── Dataset extract ──

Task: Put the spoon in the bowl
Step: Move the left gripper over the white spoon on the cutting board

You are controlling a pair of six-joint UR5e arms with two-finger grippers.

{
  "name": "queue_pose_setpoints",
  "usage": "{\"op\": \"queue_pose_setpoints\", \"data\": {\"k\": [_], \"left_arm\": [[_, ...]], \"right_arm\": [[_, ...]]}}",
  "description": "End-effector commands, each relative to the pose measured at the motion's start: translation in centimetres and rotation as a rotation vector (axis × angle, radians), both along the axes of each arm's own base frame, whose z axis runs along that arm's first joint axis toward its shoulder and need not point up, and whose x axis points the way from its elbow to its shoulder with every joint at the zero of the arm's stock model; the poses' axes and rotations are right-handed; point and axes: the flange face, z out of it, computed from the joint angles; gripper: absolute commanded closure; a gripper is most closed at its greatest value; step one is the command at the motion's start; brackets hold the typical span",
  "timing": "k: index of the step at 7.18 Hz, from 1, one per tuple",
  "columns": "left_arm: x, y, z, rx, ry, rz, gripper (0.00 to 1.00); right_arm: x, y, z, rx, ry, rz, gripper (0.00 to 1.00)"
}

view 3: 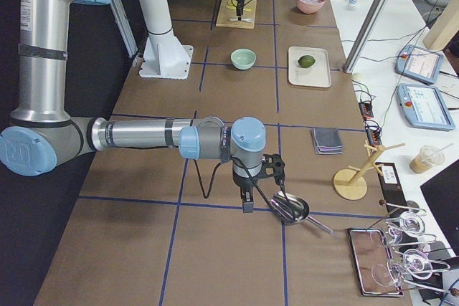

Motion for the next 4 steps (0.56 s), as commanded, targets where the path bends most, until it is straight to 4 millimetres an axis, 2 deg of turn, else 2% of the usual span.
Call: {"op": "queue_pose_setpoints", "data": {"k": [1, 4], "left_arm": [[0.6, -0.16, 0.1, -0.001, -0.002, 0.005, 0.4], [0.61, -0.17, 0.18, -0.002, -0.003, 0.005, 0.49]], "right_arm": [[0.0, 0.25, 0.09, -0.001, 0.0, -0.001, 0.0], [0.0, 0.31, 0.08, -0.001, 0.0, -0.001, 0.0]]}}
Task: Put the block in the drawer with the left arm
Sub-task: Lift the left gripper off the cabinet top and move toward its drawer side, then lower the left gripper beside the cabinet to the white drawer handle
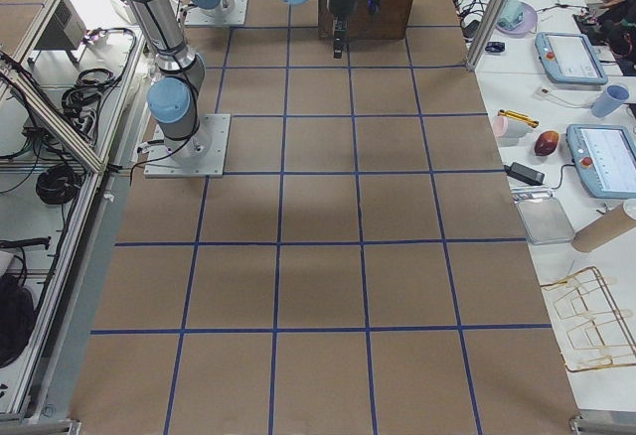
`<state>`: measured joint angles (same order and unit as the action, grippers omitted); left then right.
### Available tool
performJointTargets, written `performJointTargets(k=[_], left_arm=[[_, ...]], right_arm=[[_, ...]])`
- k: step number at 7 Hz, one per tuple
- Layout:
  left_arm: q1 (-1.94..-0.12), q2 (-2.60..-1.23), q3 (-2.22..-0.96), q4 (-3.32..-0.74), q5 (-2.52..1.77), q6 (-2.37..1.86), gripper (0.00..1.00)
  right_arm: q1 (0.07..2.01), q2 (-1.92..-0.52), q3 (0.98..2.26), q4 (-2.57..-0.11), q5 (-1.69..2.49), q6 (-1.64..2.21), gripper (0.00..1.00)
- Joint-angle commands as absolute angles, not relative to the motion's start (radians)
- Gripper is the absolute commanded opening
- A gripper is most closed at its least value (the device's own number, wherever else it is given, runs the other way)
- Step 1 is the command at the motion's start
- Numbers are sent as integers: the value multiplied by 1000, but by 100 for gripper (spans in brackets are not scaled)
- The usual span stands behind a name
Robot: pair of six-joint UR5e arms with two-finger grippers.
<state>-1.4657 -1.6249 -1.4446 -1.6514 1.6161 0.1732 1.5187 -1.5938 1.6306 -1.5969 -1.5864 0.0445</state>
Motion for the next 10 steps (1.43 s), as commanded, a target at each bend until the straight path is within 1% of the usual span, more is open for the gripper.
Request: performJointTargets(k=[1, 2, 4, 6, 10], left_arm=[[-1378, -1658, -1439, -1646, 1656, 253, 100], [-1323, -1693, -1416, -1640, 1672, 262, 100], [-1287, -1762, -1343, -1638, 1674, 328, 100], [-1243, -1839, -1292, -1561, 1672, 431, 100], [-1126, -1954, -1284, -1455, 1667, 593, 100]], right_arm=[[1519, -1594, 1631, -1597, -1586, 44, 100], [1519, -1594, 1631, -1597, -1586, 44, 100], [1519, -1594, 1631, -1597, -1586, 44, 100], [1519, -1594, 1631, -1597, -1586, 44, 100], [1519, -1594, 1631, -1597, -1586, 44, 100]])
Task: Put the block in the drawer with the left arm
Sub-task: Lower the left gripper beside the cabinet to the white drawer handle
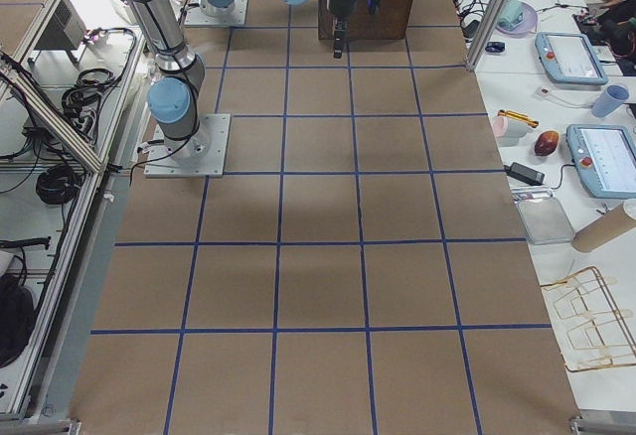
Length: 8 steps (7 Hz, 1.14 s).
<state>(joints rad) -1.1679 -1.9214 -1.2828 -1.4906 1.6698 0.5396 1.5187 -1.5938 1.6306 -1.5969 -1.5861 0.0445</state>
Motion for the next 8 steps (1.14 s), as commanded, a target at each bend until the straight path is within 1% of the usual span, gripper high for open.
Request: performJointTargets(k=[1, 4, 8], left_arm=[[-1106, -1979, -1284, -1430, 1663, 629, 100], [-1071, -2028, -1287, -1375, 1625, 666, 100], [-1063, -2026, -1354, -1442, 1318, 660, 100]], right_arm=[[1519, -1594, 1631, -1597, -1586, 44, 100], [1519, -1594, 1631, -1597, -1586, 44, 100], [1519, -1594, 1631, -1597, -1586, 44, 100]])
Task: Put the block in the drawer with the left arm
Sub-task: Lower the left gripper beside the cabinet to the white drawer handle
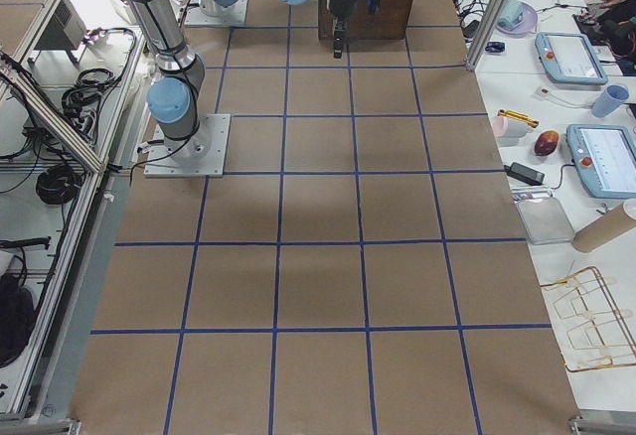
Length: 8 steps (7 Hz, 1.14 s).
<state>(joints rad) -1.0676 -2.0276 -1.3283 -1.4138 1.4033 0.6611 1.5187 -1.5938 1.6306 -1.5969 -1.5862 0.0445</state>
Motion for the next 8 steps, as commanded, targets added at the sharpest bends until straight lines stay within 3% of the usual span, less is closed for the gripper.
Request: performJointTargets(k=[1, 8], left_arm=[[-1062, -2019, -1397, -1442, 1255, 655, 100], [-1062, -2034, -1482, -1431, 1255, 588, 100]], right_arm=[[1519, -1594, 1631, -1597, -1586, 44, 100], [1519, -1594, 1631, -1597, -1586, 44, 100]])
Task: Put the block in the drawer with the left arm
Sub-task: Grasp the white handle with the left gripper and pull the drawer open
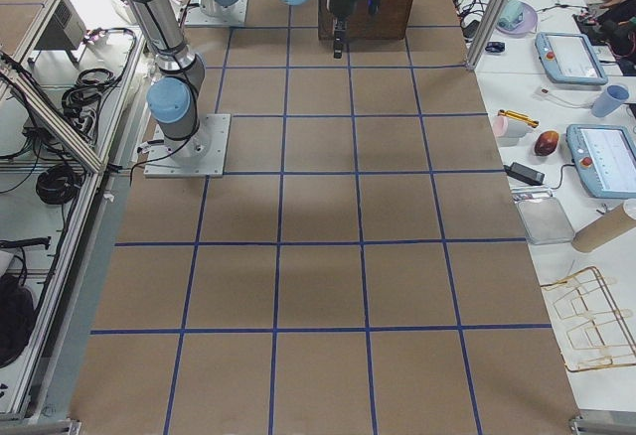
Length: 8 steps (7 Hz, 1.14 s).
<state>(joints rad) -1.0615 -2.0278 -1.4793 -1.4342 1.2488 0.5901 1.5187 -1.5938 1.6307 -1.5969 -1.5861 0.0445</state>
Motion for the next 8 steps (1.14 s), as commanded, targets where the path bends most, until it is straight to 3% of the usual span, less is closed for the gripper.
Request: performJointTargets(k=[1, 8], left_arm=[[-1062, -2037, -1482, -1431, 1256, 578, 100], [-1036, -2051, -1460, -1430, 1287, 584, 100]], right_arm=[[1519, -1594, 1631, -1597, -1586, 44, 100], [1519, -1594, 1631, -1597, -1586, 44, 100]])
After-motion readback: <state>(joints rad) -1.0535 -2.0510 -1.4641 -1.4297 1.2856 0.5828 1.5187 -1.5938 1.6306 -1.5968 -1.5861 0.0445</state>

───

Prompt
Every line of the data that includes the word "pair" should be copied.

Answer for this exercise
You are controlling a pair of six-joint UR5e arms with two-finger grippers.
Robot: pair of six-joint UR5e arms with two-finger grippers.

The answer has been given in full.